Aubrit St Pol : - Non pas à son merveilleux Musée mais à lui-même.
Je lui reconnais une grande intelligence et surtout, malgré ses erreurs, ses
choix, une honnêteté intellectuelle étonnante et une grande sincérité. Cet
homme ne cessa jamais d’être bouleversé par des intuitions si fortes
qu’elles pourraient bien être l’une des explications de tout ce qu’il fut.
Ces intuitions étaient des fulgurances brûlantes qui le consumaient.
Il fait parti de ces individus qui vécurent à côté de Dieu, ont eu le regard
dans le divin sans jamais s’en rendre compte.
Desgraupes : - Pourquoi cet intérêt pour lui ?
Aubrit St Pol : A cause de sa capacité à reconnaître ses erreurs et,
avec quel génie, il démontra l’illusion de la mystique révolutionnaire. Il
contribua radicalement à l’effondrement des idéologies. Nous lui en sommes
redevables. Il perçut, au-delà de ses misères, les grandeurs irréductibles
de l’homme ; il comprit que sa dignité valait tous les combats même si ses
engagements furent contestables. Sa résistance aux épreuves, sa maîtrise du
désespoir, sa capacité à rester debout, ont fait naître en moi un intérêt et
une affection sincère ; sa tragédie personnelle me le rendit proche. Il
est un authentique intellectuel et comme tous ceux de son espèce, il
expérimenta toute sa vie les abîmes des solitudes. Il fut une sorte de
fiancé des ténèbres de l’esprit mis au service de la vérité. Pour un
intellectuel, la vérité est une maîtresse dévorante qu’on ne peut que
servir.
Et il y a un événement qui me le rend bien plus sympathique encore, c’est
son attitude envers Georges Bernanos. Ces deux esprits avaient une exigence
semblable : ils se sont laissés investir d’une rigueur intellectuelle
admirable ; toutefois, je me demande s’il n’y avait pas plus d’affinités de
tempérament avec un Léon Blois. Bernanos et Malraux ont accepté de soumettre
leur vie intellectuelle à l’aune de la lumière naturelle pour André et à
l’aune de la lumière de la foi et de la doctrine catholique pour Georges.
Ils témoignèrent tous les deux d’une liberté intérieure sans équivalent. Je
suis ému qu’André Malraux fût l’un des rares intellectuels de sa génération
à être présent aux obsèques de Bernanos ; on n’y vit pas Mauriac !
Desgraupes : -Vous ne semblez guère avoir de sympathie pour Mauriac ?

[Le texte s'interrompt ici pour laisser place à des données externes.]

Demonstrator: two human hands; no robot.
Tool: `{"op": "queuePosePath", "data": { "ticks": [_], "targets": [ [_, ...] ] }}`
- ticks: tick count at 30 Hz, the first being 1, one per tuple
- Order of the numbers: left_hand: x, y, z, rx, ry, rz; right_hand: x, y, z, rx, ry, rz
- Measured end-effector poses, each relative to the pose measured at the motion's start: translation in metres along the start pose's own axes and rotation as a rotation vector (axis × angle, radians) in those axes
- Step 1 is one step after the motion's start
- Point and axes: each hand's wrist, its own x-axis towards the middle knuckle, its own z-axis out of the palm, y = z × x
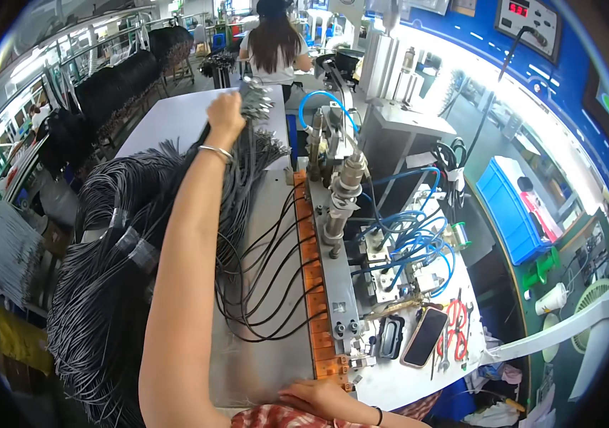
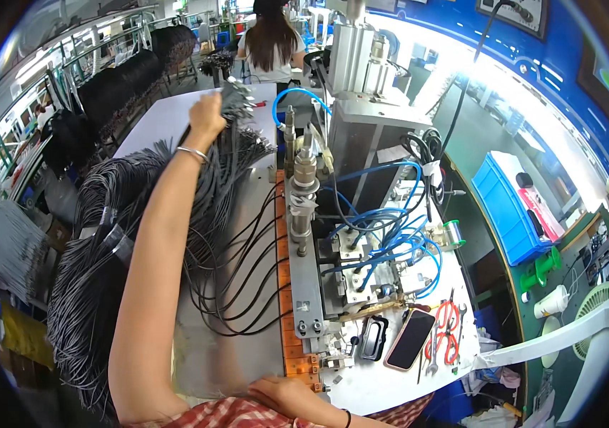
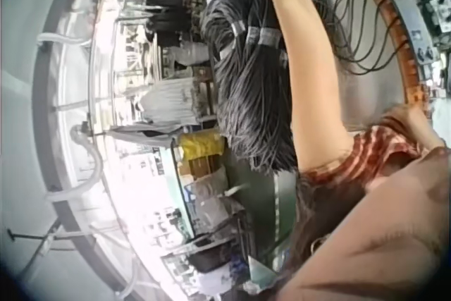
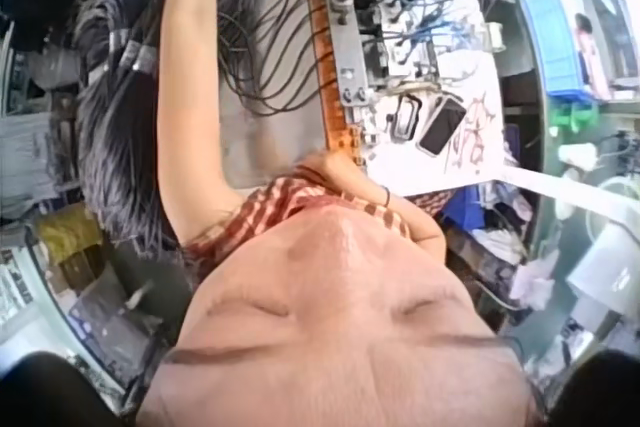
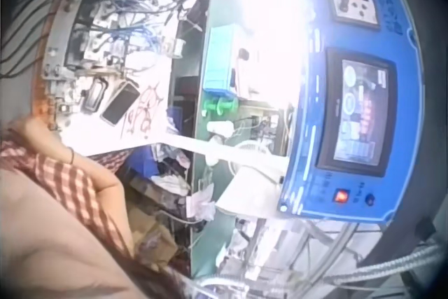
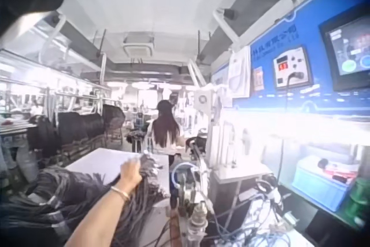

Aubrit St Pol : J’admire son talent de romancier ; mais je déteste ce
qu’il fut en tant qu’intellectuel et son implication dans la politique mais
bien plus encore, son rôle malfaisant quant à son influence dans l’Église de
France. Il fut de ces esprits élitistes qui décidèrent de contrôler les
intellectuels catholiques, quitte à exclure ceux qui n’entraient pas dans
leur vision de l’Église. Il a contribué à réduire le champ d’action des
intellectuels catholiques de France dans les débats de la cité. Il est en
partie la cause que beaucoup d’entre eux, de grande qualité, se soient
enfermés dans des extrémismes ; il aura favorisé l’implantation des
courants idéologiques de la gauche en jouant abusivement sur son rôle dans
la Résistance. Il est aux antipodes de l’idée que je me fais de
l’intellectuel en général et surtout de l’intellectuel catholique. Il est
vrai qu'il était membre du courant libéral catholique, on sait où cela nous
a amenés. Certes, il quitta le Sillon mais toute son action politique et
intellectuelle montre que cette obéissance ne fut pas suivie d’une remise en
cause de sa vie intellectuelle, il n’œuvra pas à la conversion de son
intelligence. Bernanos dans certains de ses romans a parfaitement décrit ce
genre de personnalité.
Desgraupes : - C’est une descente en flammes !
Aubrit St Pol : Qu’on me démontre mon erreur et je me corrigerai !
Desgraupes : - Parlons un peu de vous. Qui êtes-vous ? Quel est votre
parcours intellectuel ?
Aubrit St Pol : - Parlez de moi, c’est bizarre, ce n’est guère dans
les usages de la vie intellectuelle ! Je suis né à Lille, dans un milieu
pauvre quoique issue d’une famille réunissant toutes les classes sociales et
les niveaux de vie. Je descends d’un des plus anciens lignages de France.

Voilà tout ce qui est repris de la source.